Angiogenesis or “neovascularization” is a multi-step process controlled by the balance of pro- and anti-angiogenic factors. The latter stages of this process involve proliferation and the organization of endothelial cells (EC) into tube-like structures. Growth factors such as FGF2 and VEGF are thought to be key players in promoting endothelial cell growth and differentiation. The endothelial cell is the pivotal component of the angiogenic process and responds to many cytokines through its cell surface receptors and intracellular signaling mechanisms. Endothelial cells in culture are capable of forming tube-like structures that possess lumens. Therefore, endothelial cells are not only a prerequisite for neovascularization, but appear to be the basal structural requirement as well.
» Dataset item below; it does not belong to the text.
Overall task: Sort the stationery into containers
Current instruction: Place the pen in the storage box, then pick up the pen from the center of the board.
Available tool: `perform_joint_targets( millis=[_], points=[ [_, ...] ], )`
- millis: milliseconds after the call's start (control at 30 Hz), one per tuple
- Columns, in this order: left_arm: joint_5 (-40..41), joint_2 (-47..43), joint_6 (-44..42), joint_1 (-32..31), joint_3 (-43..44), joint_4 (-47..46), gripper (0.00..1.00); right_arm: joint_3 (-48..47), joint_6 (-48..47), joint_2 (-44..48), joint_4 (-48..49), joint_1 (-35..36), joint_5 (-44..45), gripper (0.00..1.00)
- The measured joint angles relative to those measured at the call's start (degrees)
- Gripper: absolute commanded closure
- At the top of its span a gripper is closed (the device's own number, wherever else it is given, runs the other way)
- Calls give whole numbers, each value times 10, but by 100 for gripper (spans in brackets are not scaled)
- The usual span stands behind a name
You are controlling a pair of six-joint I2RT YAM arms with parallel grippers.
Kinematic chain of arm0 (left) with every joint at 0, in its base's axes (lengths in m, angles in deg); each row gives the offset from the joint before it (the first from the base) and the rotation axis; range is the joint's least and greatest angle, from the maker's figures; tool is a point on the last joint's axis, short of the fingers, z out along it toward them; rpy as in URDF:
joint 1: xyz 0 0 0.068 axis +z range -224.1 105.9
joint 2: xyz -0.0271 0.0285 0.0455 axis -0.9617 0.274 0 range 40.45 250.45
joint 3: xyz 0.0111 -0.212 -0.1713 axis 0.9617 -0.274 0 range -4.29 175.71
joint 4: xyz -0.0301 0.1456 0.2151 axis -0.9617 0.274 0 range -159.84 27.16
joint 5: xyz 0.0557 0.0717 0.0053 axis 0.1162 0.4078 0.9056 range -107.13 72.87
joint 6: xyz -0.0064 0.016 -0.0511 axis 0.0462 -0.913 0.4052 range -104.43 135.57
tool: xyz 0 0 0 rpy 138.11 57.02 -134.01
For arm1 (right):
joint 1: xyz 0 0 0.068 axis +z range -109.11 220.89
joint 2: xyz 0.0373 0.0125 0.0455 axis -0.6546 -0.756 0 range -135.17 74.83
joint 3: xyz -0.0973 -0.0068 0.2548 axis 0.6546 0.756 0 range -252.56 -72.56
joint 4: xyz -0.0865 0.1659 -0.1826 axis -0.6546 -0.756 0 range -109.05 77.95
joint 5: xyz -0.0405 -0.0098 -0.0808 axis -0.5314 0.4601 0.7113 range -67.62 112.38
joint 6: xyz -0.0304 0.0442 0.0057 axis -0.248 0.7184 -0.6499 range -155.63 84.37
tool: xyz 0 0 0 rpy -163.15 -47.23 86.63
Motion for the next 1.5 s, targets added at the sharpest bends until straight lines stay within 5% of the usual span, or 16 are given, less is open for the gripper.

It has been proposed that inhibition of angiogenesis would be a useful therapy for restricting tumor growth Inhibition of angiogenesis can be achieved by inhibiting endothelial cell response to angiogenic stimuli as suggested by Folkman et al., Cancer Biology 3:89-96 (1992), where examples of endothelial cell response inhibitors such as angiostatic steroids, fungal derived products such fumagilin, platelet factor 4, thrombospondin, alpha-interferon, vitamin D analogs, and D-penicillamine are described. For additional proposed inhibitors of angiogenesis, see Blood et al., Bioch. Biophys. Acta 1032:89-118 (1990), Moses et al., Science 248:1408-1410 (1990), and U.S. Pat. Nos. 5,092,885, 5,112,946, 5,192,744, and 5,202,352.
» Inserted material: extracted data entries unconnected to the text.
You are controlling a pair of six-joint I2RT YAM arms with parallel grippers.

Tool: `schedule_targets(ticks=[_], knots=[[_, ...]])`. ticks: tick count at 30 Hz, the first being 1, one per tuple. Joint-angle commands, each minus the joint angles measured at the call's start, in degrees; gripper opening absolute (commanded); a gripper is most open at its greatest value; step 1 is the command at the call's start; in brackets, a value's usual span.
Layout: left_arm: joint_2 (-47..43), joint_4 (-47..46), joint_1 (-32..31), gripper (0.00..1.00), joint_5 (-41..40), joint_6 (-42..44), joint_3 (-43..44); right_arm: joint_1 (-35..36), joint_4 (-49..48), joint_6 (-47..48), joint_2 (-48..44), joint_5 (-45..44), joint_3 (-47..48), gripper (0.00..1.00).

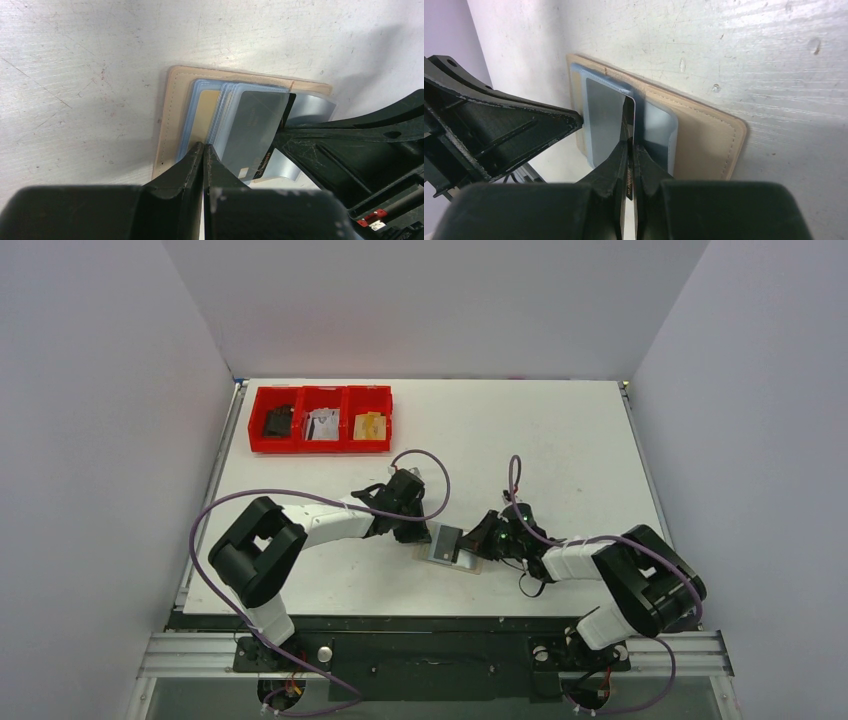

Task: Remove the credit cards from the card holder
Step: Remove the credit card from the card holder.

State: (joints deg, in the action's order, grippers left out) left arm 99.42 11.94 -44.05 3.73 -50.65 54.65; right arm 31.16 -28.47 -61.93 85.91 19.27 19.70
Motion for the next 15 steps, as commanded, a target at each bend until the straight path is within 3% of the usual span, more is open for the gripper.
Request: schedule_targets(ticks=[1, 15], knots=[[4.08, 7.41, 0.14, 0.0, -3.82, 1.28, -3.5, -0.56, 8.73, 5.78, -1.79, -4.66, 1.56, 0.0], [3.43, 7.09, 0.13, 0.0, -3.9, 0.93, -3.89, -2.67, 13.42, 7.65, -6.03, -5.73, 0.27, 0.0]])
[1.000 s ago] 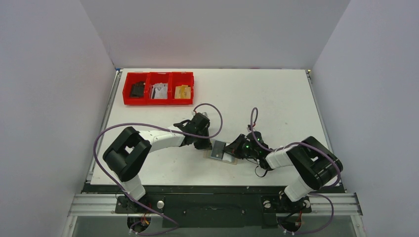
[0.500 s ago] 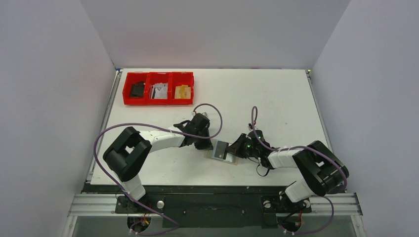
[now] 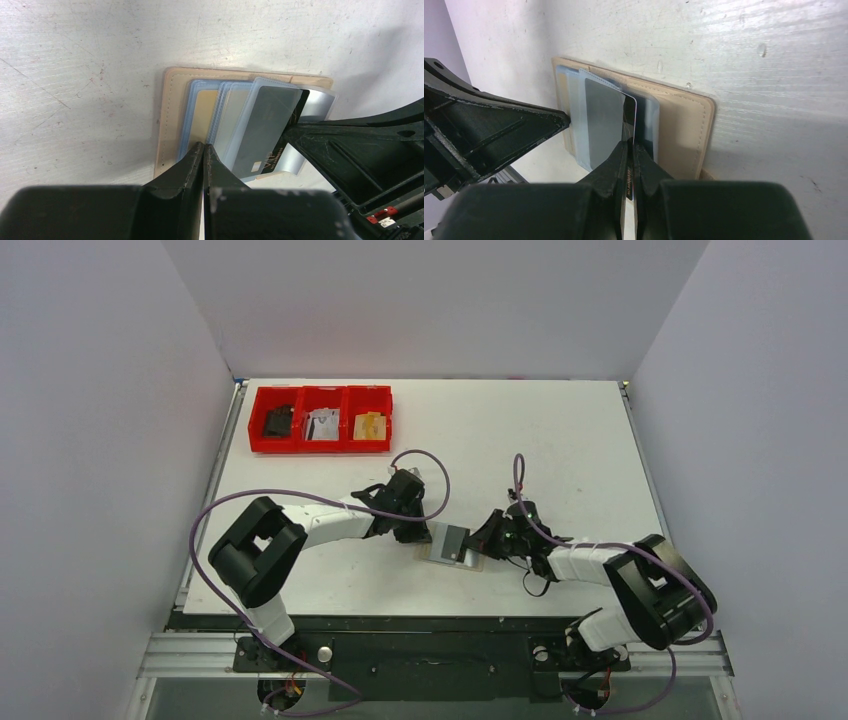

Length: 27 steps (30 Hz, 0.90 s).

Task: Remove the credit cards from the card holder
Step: Remove the credit card from the card holder.

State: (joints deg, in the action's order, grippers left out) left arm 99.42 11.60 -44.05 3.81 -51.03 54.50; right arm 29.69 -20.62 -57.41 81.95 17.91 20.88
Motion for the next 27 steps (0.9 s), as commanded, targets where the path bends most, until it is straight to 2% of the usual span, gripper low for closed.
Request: schedule_targets(ticks=[1, 20, 27], knots=[[3.38, 7.37, 0.16, 0.0, -4.03, 1.25, -3.81, -1.3, 6.31, 3.2, -2.7, -4.6, -0.88, 0.0], [2.58, 6.43, 0.06, 0.0, -3.84, 0.66, -4.2, -3.5, 16.57, 6.51, -9.9, -5.95, 0.38, 0.0], [1.63, 7.76, -0.56, 0.0, -3.89, 1.07, -1.4, -4.13, 19.89, 7.59, -13.36, -6.0, 1.54, 0.0]])
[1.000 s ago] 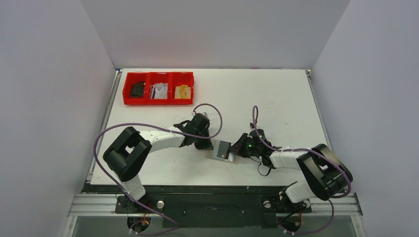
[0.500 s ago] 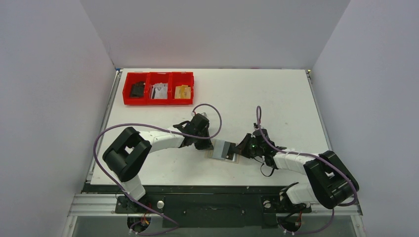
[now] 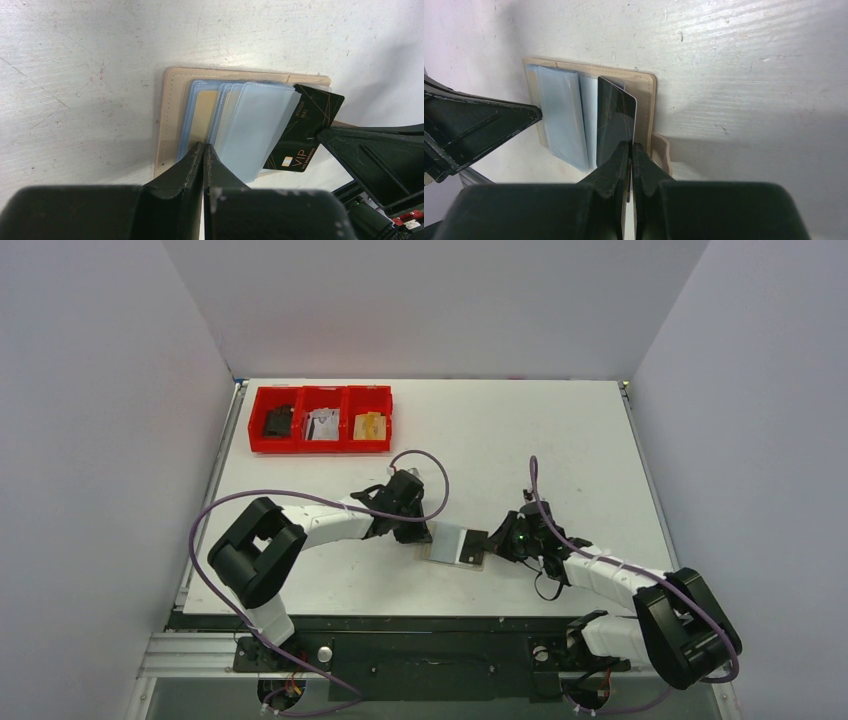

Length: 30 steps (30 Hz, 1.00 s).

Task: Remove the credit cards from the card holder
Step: Remove the credit card from the card holder.

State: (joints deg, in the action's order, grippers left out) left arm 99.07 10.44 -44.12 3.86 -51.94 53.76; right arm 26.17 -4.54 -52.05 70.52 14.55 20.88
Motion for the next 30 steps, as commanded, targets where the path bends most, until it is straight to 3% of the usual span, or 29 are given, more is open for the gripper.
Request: schedule_targets(ticks=[1, 7, 12, 14, 23, 30], knots=[[1.82, 9.17, -0.56, 0.01, -3.94, 2.01, -0.23, -0.65, 4.2, 2.27, -2.37, -2.47, 1.67, 0.0], [-1.25, 11.26, -0.74, 0.1, -3.86, 2.91, 4.33, -1.23, 7.0, 2.36, -5.42, -1.21, 3.2, 0.0], [-4.6, 14.13, -0.52, 0.35, -3.11, 5.28, 8.77, -1.37, 8.43, 1.58, -7.91, 0.63, 6.21, 0.0], [-6.04, 14.3, -0.01, 0.39, -0.92, 6.37, 10.17, -1.52, 8.44, 1.18, -8.28, 1.71, 7.54, 0.0], [-13.92, 4.13, 7.6, 0.5, 19.1, 7.21, 6.96, -3.09, 5.5, -3.15, -9.72, 9.11, 13.01, 0.0], [-17.53, -7.95, 12.98, 0.51, 33.7, 2.16, 1.96, -4.61, -7.1, -12.33, -10.32, 18.3, 13.27, 0.0]])
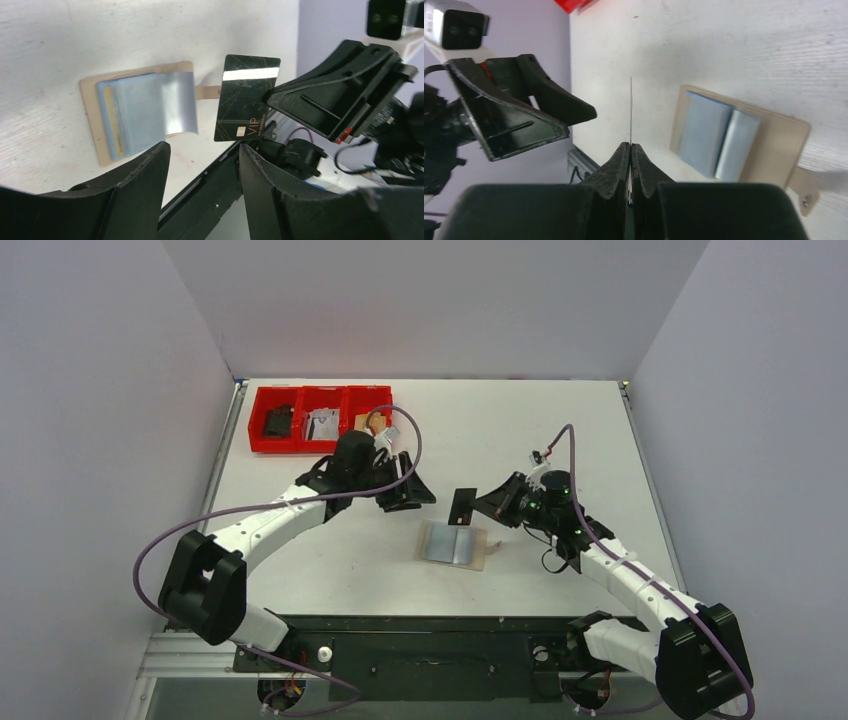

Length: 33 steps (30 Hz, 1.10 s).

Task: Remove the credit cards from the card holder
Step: Remove the credit card from the card holder.

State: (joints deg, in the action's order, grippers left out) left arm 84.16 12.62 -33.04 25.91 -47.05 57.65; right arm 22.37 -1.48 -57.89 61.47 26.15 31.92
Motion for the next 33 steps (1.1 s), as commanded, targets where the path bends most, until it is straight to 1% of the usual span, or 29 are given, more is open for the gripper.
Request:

Native heparin or heparin fractions have also been proposed for use in the inhibition of angiogenesis. However, such use has not been widely accepted due to the high anticoagulant activity of such native heparin and heparin fractions. In particular, as described above, the risk of bleeding complications is considered to be the main limitation for the clinical use of heparin in non-antithrombotic indications.
The present invention is directed to overcoming these and other deficiencies in the art.